Nigel Slater’s Fudgy Brownies Recipe - Irresistibly Chewy & Chocolatey
Yesterday, I discovered that I had officially completed my CTJT course and earned a Diploma in Food Journalism. Honestly, I was grinning from ear to ear like the Cheshire Cat—half disbelief, half pure joy. It’s incredible how achieving a goal you’ve been quietly working toward for months can make the world feel just a little brighter. There’s a sense of accomplishment, a tiny weight lifted, and a rush of excitement that makes even mundane tasks feel celebratory.
Of course, no milestone—no matter how big or small—is complete without a little indulgence. And what could be more fitting for a day like this than a decadent chocolate treat? Enter Nigel Slater’s Very Good Brownies. This isn’t just any brownie recipe; it’s the one that friends and fellow bloggers have been whispering about for years. Jane swears, “you will never go back,” while Katy insists she “cannot recommend them highly enough.” Even Nigel himself describes them simply:
“No nuts, no flavourings, just a 24-carat brownie recipe, as dense and fudgy as Glastonbury mud.”
With that ringing endorsement, I set about preparing the ingredients: 250g of chocolate, rich cocoa, golden caster sugar, butter, eggs, and a touch of flour and baking powder. The act of measuring, melting, whisking, and folding becomes almost meditative—the smell of melting chocolate swirling with sugar filling the kitchen, teasing the senses, and making it impossible not to sneak a taste of the glossy, rich batter.
When the timer finally rang and I lifted the tin from the oven, the brownies were glossy on top, slightly soft in the center, and smelled like pure happiness. I couldn’t resist slicing one immediately, the fudgy texture yielding to my knife in a perfect, gooey cut. Every bite was a celebration—a little reward for hard work, a testament to patience, and, of course, a huge chocolate hug for the soul.
Sitting down with a slice and a cup of tea, I savoured not just the brownie, but the moment itself. A quiet sense of pride, a dash of indulgence, and the knowledge that sometimes, the simplest pleasures are also the most profound. These brownies are more than a dessert—they’re a reminder to celebrate life’s small victories with something delicious, comforting, and completely chocolatey.
And so, whether you follow Nigel’s recipe exactly or play with your own variations, one thing is certain: fudgy, chewy chocolate happiness awaits. Always use the best chocolate you can get your hands on—the difference is remarkable, and the indulgence is entirely worth it.

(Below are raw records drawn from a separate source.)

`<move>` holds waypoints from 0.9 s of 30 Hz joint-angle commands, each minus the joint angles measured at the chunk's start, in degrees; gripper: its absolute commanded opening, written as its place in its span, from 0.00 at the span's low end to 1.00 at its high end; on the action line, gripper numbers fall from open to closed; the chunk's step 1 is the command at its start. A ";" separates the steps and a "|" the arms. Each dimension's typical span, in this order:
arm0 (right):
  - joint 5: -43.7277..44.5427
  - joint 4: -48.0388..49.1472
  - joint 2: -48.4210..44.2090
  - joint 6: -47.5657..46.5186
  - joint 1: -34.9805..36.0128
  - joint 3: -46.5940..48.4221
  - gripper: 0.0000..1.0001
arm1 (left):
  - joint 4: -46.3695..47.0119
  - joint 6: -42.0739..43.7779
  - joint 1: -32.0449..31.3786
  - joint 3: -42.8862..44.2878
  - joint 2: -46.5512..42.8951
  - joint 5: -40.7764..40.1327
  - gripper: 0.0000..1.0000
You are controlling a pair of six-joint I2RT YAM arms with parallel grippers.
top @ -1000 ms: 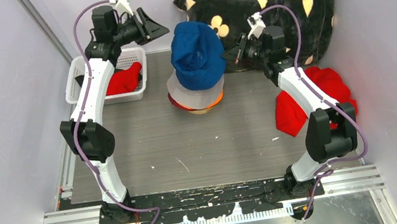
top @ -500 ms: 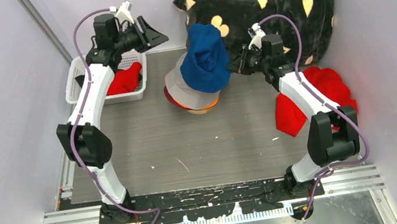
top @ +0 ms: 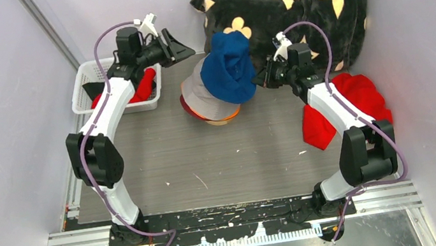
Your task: Stack the hats
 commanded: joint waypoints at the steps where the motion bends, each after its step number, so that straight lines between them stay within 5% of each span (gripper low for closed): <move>1: 1.21 -0.80 -3.08 -2.42 0.07 -1.23 0.01 | 5.65 -0.38 -2.33 -0.44 -2.14 1.96 0.49; 27: 3.25 -0.74 -3.60 -4.71 2.08 -0.92 0.01 | 0.02 2.62 -5.91 3.60 4.04 1.22 0.49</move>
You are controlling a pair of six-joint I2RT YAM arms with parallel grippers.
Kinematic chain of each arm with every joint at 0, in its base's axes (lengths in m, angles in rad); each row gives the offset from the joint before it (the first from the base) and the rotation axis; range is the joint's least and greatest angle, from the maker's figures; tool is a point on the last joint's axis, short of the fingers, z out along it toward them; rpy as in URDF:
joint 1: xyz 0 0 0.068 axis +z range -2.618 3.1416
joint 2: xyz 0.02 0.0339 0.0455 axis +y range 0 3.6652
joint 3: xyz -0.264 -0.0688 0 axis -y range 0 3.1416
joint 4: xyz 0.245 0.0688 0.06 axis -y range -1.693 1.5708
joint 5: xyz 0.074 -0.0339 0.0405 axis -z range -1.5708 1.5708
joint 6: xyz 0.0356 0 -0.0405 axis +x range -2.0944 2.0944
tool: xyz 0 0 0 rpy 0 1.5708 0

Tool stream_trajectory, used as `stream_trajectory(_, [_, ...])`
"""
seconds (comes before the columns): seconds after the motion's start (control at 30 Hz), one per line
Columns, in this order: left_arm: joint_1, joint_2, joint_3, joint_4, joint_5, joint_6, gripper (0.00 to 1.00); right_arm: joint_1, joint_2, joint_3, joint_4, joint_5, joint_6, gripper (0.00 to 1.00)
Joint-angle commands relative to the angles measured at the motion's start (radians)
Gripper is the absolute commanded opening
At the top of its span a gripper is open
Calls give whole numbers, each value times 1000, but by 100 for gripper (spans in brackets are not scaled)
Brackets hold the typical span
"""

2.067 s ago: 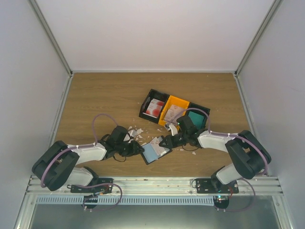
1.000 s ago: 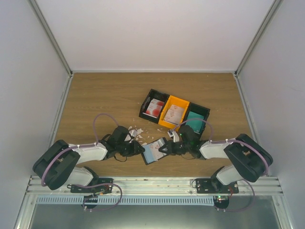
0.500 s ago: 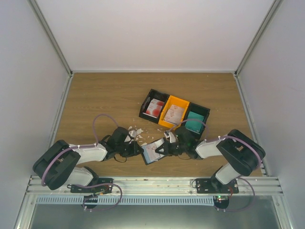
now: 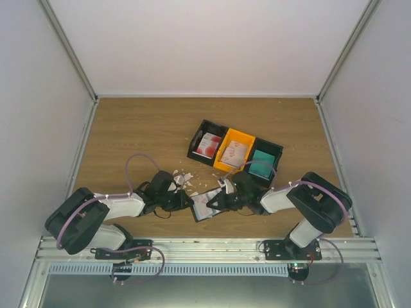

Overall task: Put the credit cards into the card holder
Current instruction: Insert the credit card into the card holder.

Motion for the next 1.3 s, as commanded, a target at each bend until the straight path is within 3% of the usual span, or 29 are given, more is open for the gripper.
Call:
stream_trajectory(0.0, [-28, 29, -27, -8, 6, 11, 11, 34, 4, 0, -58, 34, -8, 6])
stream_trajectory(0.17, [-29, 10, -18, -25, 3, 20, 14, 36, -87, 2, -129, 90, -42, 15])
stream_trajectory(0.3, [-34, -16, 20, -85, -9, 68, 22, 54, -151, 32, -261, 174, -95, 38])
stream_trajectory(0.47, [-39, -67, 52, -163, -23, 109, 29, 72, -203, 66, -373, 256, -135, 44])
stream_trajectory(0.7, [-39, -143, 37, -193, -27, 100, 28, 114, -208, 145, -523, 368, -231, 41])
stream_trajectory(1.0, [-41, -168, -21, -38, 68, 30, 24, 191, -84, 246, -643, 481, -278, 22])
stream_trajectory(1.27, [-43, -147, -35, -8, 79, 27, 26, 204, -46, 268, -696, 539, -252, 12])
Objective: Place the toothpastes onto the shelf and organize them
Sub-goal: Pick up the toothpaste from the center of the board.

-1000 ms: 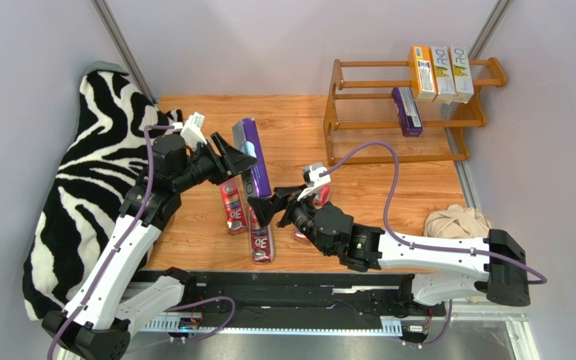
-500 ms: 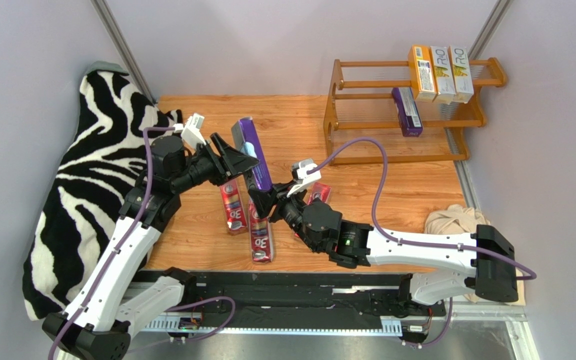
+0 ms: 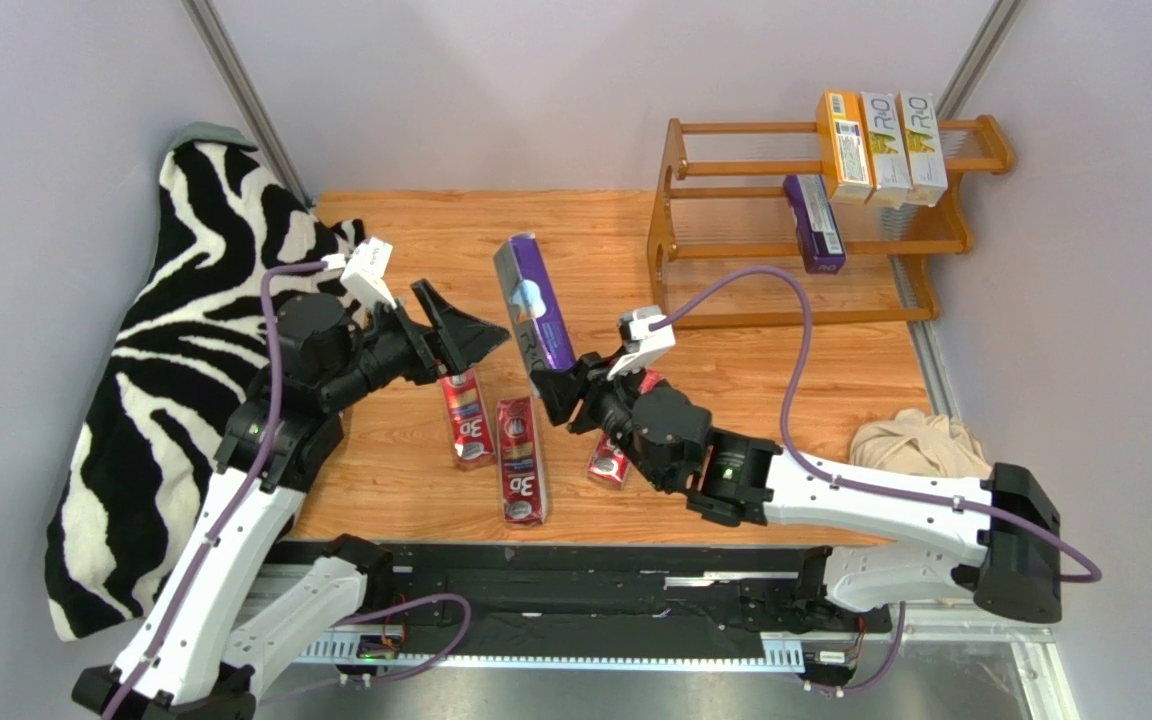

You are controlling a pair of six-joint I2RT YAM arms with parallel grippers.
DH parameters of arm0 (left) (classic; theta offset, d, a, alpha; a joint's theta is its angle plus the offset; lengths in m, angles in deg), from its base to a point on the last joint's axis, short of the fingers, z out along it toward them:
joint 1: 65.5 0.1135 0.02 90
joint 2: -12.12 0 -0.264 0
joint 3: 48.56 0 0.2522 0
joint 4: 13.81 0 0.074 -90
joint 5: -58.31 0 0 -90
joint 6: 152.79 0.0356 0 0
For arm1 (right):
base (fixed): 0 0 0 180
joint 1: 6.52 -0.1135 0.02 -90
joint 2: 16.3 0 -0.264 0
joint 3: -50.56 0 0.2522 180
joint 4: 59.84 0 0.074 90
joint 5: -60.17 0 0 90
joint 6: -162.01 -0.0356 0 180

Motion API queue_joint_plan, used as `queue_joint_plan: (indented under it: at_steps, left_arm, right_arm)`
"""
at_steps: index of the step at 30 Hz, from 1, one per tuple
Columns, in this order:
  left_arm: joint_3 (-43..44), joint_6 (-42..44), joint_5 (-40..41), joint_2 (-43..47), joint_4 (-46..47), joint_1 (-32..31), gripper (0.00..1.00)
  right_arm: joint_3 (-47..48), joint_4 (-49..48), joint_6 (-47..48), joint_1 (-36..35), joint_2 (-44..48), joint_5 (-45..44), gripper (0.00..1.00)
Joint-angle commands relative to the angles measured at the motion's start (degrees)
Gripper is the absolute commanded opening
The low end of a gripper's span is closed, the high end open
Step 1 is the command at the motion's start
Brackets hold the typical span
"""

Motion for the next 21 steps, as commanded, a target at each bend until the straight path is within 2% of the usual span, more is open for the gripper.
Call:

Prep: 25 mins | Cook: 35 mins | Total: 1 hour | Yield: 1 batch
300g golden caster sugar
250g butter
250g chocolate (50g chopped separately)
3 large eggs + 1 extra egg yolk
60g flour
60g cocoa powder
1/2 tsp baking powder
Pinch of salt
1. Preheat oven to 180°C/Gas 4. Line a 23cm x 23cm brownie tin with baking paper.

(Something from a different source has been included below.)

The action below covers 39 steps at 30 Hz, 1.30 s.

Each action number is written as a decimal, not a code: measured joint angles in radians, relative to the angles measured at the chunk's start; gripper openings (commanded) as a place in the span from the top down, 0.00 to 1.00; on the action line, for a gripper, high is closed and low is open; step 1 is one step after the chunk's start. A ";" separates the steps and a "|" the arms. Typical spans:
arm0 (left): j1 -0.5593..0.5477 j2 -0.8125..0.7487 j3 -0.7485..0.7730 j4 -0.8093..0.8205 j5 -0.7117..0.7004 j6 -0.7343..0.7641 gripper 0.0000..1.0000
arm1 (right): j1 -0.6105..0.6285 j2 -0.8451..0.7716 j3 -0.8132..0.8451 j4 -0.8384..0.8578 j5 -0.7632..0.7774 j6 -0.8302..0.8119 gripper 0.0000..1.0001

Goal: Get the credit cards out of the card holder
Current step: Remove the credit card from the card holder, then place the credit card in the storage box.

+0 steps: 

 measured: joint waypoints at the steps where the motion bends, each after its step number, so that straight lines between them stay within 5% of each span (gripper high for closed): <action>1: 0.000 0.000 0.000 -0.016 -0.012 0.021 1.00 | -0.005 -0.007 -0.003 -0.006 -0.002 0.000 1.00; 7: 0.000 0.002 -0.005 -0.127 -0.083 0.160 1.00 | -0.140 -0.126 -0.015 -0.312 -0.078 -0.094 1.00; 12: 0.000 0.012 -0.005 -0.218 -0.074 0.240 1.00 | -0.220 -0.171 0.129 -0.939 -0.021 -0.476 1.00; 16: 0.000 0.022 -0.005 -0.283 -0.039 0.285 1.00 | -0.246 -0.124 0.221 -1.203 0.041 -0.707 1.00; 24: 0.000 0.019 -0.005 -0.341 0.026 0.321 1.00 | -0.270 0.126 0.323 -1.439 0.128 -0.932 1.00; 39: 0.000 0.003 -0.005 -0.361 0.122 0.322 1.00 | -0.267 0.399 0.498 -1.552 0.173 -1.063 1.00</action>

2. Beat sugar and butter until fluffy.
3. Melt most of the chocolate over simmering water; reserve 50g chopped.
4. Beat eggs lightly; sift flour, cocoa, baking powder, and salt together.
5. Slowly mix eggs into butter/sugar mixture. Fold in melted and chopped chocolate.

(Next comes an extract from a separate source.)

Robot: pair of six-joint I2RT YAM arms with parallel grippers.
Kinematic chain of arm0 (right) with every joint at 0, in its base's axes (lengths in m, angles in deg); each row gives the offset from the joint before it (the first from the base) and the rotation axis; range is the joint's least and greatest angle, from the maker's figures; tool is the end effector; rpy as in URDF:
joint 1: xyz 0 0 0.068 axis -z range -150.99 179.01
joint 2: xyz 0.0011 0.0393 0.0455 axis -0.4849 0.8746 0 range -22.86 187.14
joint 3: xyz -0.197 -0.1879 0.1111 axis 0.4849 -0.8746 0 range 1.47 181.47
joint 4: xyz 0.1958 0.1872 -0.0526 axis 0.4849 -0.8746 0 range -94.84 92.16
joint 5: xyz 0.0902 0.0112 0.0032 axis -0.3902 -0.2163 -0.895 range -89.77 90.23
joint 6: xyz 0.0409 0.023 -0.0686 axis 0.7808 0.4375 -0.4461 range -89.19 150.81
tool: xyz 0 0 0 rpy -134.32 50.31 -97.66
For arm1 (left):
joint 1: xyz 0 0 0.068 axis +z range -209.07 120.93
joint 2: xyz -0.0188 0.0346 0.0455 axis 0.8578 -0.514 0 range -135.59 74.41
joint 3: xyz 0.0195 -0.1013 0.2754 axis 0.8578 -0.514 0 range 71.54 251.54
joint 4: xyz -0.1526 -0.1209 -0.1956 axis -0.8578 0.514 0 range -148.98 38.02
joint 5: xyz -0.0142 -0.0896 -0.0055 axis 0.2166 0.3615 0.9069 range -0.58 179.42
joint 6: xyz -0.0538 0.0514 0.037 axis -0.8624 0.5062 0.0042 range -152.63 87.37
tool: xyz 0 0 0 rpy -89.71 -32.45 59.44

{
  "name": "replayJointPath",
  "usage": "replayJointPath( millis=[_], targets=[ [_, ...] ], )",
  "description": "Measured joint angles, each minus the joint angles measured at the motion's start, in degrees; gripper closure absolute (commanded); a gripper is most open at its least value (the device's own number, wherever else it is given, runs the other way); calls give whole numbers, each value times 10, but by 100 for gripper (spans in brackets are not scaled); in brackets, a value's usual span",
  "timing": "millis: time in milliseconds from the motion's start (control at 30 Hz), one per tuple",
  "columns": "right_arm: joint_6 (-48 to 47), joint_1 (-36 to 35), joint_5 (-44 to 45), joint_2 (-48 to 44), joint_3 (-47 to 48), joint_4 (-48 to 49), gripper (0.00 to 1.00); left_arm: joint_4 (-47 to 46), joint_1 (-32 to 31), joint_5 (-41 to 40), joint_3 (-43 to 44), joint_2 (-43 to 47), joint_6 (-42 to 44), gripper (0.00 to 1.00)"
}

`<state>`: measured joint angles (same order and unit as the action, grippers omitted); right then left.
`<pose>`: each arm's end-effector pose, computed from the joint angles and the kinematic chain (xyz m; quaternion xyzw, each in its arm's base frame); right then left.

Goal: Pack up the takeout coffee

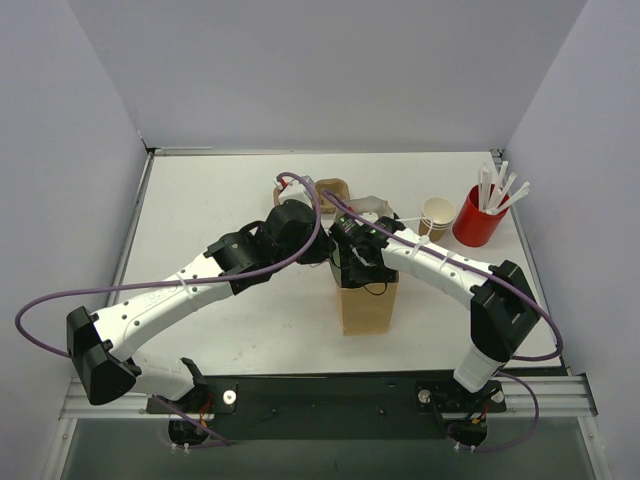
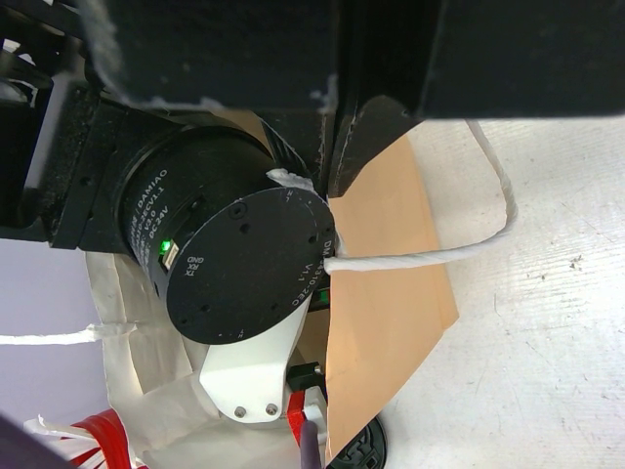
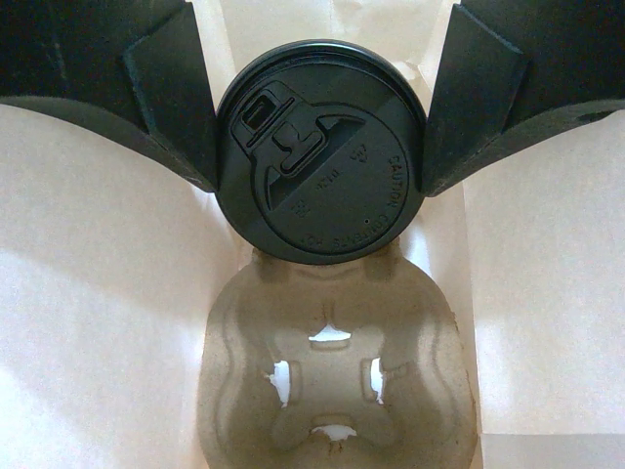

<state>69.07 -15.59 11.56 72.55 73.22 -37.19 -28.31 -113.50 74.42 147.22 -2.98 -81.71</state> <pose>0.2775 0.2534 0.2192 -0.0305 0.9675 0.0817 0.2376 0.2139 -0.2667 0.3676 -0.0223 0.8707 -0.3045 0.3857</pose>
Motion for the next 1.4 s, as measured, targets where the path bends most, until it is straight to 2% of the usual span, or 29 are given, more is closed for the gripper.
replayJointPath(
  millis=[1400],
  targets=[
    [3, -2, 13, 1, -24, 28, 59, 0, -2, 0, 0, 0, 0, 100]
  ],
)
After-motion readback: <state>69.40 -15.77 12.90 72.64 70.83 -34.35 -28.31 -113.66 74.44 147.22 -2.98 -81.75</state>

6. Gently fold in flour mixture without knocking out air.
7. Pour into tin, smooth top, bake 30–35 mins. Centre should be slightly soft.
8. Cool slightly before slicing. Brownies firm up as they cool.
Tip: Don’t overbake; fudgy brownies are best slightly gooey in the centre.
Add 50g chopped nuts such as walnuts or pecans for extra crunch.
Swirl in 2 tablespoons of peanut butter for a nutty twist.
Top with fresh raspberries or a sprinkle of orange zest for a seasonal lift.
For a dairy-free option, substitute butter with vegan butter and use dairy-free chocolate.
Storage: Keep brownies in an airtight container for 3–4 days to maintain freshness.
Freezing: Freeze slices individually for up to 2 months; thaw before serving.
Make-ahead: Prepare the batter a day in advance and bake when ready.
Chocolate choice: Always use quality chocolate for the best fudgy texture.
Fudgy texture: Minimal flour keeps brownies dense and gooey.